# 3ft Pecan Crotch cut with 32" Alaskan Chainsaw Mill.



## Karl_TN (Jan 17, 2022)

Interesting patterns can show up in crotches especially older trees. Do you anything different than a fire breathing snake below?

This 5" thick 3ft pecan crotch weighs close to 90 pounds wet, but I'm unsure what to do with this board since my shop is not setup for flat work and it's too heavy to ship. Trying to decide if it's best to mill this down to two thinner boards to make it easier for someone to use for flat work, or cut into three 5" thick x 12 " bowl blanks. Suggestions?
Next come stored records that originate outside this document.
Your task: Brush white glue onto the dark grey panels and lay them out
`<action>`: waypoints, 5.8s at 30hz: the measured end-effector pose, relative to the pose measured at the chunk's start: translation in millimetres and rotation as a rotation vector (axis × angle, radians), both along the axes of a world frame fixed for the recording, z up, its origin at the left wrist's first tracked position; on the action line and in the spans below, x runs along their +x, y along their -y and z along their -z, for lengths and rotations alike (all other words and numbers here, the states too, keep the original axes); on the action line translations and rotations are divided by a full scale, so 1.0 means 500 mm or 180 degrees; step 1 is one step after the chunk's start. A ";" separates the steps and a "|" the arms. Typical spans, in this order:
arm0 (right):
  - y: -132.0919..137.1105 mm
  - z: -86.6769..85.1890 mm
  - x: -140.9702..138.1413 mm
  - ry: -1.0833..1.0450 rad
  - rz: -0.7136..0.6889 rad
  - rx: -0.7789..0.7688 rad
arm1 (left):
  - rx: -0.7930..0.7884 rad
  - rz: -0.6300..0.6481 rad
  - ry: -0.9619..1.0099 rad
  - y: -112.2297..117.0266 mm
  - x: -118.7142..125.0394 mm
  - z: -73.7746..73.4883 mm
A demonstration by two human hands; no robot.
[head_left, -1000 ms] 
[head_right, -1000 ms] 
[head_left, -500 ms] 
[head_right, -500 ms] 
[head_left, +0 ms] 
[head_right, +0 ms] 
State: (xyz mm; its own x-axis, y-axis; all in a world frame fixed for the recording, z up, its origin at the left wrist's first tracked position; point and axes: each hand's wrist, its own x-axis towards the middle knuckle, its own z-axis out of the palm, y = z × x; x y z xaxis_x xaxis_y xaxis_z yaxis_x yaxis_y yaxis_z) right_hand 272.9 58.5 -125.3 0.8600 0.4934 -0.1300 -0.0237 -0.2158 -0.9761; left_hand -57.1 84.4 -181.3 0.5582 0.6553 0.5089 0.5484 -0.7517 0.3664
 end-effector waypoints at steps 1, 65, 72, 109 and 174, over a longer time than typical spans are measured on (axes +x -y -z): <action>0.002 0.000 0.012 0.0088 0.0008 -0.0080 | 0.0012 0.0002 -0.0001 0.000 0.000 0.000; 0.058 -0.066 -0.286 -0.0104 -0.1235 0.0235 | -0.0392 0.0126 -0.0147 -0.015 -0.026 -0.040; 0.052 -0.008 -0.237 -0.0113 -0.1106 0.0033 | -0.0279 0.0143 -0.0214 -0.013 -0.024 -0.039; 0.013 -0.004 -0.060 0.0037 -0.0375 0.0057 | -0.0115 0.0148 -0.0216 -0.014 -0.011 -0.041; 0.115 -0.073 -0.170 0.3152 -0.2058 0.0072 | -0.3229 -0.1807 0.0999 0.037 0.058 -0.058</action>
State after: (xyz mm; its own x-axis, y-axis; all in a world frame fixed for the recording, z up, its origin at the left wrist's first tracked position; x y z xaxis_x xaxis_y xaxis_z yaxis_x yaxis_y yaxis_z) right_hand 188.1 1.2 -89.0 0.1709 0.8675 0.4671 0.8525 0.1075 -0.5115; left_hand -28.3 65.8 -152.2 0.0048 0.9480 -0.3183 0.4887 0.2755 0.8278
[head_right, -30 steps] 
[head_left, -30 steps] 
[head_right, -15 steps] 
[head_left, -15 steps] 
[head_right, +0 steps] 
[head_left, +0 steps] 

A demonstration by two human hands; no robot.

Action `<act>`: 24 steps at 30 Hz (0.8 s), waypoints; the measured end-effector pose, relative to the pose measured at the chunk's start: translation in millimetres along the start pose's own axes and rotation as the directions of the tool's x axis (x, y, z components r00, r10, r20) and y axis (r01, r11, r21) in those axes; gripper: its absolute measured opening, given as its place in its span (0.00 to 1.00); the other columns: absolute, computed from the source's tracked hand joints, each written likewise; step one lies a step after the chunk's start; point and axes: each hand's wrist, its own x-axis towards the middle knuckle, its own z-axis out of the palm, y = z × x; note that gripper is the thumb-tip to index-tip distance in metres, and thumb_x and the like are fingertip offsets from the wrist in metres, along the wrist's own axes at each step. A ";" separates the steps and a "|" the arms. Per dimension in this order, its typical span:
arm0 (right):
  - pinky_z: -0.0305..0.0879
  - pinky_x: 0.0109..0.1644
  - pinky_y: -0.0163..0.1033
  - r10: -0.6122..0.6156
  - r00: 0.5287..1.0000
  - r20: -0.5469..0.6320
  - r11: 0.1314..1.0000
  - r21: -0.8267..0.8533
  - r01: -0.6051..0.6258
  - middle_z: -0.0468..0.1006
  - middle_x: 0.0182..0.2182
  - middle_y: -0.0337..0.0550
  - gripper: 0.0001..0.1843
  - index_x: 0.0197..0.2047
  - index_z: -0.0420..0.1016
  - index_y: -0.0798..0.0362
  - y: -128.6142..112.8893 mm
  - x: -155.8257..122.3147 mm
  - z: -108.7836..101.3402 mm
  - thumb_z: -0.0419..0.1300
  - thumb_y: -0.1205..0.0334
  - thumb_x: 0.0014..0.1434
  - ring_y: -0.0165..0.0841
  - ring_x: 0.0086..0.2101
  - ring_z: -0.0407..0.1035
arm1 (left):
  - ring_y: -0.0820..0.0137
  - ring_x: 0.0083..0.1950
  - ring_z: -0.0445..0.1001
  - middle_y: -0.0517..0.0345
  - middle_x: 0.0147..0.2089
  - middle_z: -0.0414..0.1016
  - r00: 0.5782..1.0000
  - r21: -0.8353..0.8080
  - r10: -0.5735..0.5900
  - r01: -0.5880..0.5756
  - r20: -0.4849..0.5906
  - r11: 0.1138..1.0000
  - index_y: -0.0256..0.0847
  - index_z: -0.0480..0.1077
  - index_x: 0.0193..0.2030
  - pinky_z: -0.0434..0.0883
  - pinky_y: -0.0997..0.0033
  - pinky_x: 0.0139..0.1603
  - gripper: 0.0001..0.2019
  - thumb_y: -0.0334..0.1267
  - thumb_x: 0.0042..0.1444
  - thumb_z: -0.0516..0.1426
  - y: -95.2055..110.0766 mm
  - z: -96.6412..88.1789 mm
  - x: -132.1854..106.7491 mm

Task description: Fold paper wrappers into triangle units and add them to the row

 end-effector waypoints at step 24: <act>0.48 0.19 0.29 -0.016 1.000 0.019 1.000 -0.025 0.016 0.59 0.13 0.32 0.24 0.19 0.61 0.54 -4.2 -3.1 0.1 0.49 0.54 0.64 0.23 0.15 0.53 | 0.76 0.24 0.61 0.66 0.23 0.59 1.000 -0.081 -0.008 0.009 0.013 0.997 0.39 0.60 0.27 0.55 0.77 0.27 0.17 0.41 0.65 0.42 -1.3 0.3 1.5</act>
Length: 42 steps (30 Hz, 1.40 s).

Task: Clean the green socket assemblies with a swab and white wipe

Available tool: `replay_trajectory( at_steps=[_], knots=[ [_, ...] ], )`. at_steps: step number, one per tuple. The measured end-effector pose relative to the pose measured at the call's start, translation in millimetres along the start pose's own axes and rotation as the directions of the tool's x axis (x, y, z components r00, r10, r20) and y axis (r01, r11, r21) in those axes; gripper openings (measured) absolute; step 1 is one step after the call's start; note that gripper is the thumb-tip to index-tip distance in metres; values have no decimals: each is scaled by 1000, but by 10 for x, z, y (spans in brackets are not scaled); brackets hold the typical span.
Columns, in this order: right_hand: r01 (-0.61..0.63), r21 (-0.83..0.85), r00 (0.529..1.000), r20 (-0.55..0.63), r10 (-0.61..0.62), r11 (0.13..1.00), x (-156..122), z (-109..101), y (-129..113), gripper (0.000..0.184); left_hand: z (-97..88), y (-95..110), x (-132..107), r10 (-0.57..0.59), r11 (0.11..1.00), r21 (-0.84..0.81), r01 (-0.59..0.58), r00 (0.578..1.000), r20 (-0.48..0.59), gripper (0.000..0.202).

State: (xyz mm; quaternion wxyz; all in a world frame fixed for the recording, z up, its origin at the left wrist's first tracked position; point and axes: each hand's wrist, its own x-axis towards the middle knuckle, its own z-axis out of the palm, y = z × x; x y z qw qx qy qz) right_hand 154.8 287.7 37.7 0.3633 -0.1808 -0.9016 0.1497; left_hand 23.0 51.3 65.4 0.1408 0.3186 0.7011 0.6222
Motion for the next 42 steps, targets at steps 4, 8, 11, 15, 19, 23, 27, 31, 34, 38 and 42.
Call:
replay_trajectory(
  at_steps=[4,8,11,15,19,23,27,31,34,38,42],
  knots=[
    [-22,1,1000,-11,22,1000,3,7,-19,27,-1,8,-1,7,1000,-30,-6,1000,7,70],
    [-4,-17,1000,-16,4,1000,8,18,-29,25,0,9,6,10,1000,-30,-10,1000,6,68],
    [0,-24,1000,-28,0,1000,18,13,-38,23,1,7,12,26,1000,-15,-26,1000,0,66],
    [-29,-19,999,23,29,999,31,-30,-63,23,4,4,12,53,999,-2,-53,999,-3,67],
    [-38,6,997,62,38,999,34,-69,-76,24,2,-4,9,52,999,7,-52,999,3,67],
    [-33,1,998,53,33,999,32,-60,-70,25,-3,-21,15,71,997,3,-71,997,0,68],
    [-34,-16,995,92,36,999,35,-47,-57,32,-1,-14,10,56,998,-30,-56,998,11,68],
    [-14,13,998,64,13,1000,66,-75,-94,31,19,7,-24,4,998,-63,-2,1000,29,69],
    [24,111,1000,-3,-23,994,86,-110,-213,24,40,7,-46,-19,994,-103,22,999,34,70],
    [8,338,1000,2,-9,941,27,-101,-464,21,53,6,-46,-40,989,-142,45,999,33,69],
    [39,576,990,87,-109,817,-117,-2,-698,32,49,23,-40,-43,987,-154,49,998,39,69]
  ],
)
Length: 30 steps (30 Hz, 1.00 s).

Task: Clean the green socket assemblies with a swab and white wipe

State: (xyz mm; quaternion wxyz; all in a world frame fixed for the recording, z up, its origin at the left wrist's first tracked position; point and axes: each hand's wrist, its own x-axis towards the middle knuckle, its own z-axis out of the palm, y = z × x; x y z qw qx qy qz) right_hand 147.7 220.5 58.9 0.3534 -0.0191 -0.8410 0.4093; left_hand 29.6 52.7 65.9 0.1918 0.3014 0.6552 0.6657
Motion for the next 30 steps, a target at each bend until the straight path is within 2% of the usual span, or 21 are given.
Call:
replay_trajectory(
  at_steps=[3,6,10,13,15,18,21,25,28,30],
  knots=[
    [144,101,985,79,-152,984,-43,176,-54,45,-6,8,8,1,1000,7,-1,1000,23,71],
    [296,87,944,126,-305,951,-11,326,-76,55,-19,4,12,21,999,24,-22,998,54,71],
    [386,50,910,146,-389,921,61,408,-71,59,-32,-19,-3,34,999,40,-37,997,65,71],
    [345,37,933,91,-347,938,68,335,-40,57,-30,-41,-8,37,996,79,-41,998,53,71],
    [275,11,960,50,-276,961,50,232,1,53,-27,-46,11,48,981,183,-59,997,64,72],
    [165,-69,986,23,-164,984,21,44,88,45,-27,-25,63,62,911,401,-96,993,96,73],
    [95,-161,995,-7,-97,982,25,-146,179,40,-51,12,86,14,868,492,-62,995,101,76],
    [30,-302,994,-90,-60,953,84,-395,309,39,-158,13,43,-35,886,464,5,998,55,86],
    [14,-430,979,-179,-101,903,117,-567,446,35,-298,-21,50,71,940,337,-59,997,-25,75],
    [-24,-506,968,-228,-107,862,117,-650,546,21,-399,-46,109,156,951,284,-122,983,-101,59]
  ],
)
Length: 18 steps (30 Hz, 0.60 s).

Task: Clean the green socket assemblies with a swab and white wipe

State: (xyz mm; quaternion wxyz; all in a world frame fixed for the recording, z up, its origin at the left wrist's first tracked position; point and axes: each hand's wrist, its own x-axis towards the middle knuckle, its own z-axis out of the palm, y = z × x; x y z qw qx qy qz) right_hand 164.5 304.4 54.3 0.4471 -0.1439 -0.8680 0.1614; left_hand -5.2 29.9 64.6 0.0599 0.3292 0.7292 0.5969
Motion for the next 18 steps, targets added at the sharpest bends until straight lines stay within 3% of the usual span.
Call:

Reactions: Like 6 | EyeCandy! 3 | Way Cool 1


----------



## JerseyHighlander (Jan 17, 2022)

I think it should become the sign over the door of the FireBreathing Snake Pub.

Reactions: Agree 3 | Funny 1 | Creative 1


----------



## Nature Man (Jan 17, 2022)

Maybe @2feathers Creative Making could take it off your hands and make something creative with it! Chuck


----------



## Karl_TN (Jan 18, 2022)

Nature Man said:


> Maybe @2feathers Creative Making could take it off your hands and make something creative with it! Chuck


Crossvile is close to 5 hours from here. Not many crotches are worth that drive.

Reactions: Agree 1


----------



## 2feathers Creative Making (Jan 18, 2022)

Karl_TN said:


> Interesting patterns can show up in crotches especially older trees. Do you anything different than a fire breathing snake below?
> 
> This 5" thick 3ft pecan crotch weighs close to 90 pounds wet, but I'm unsure what to do with this board since my shop is not setup for flat work and it's too heavy to ship. Trying to decide if it's best to mill this down to two thinner boards to make it easier for someone to use for flat work, or cut into three 5" thick x 12 " bowl blanks. Suggestions?
> View attachment 220993


The bowl blanks would partly depend on that bark inclusion . If it goes completely through, wouldn't that make this blank dangerous? 
If that is the case, I personally would slice it instead. If the inclusion appears safe, it would only add interest. I don't do bowls yet so obviously I personally would be eyeballing that crotchfigure pecan for 5/4 lumber.


----------



## 2feathers Creative Making (Jan 18, 2022)

Karl_TN said:


> Crossvile is close to 5 hours from here. Not many crotches are worth that drive.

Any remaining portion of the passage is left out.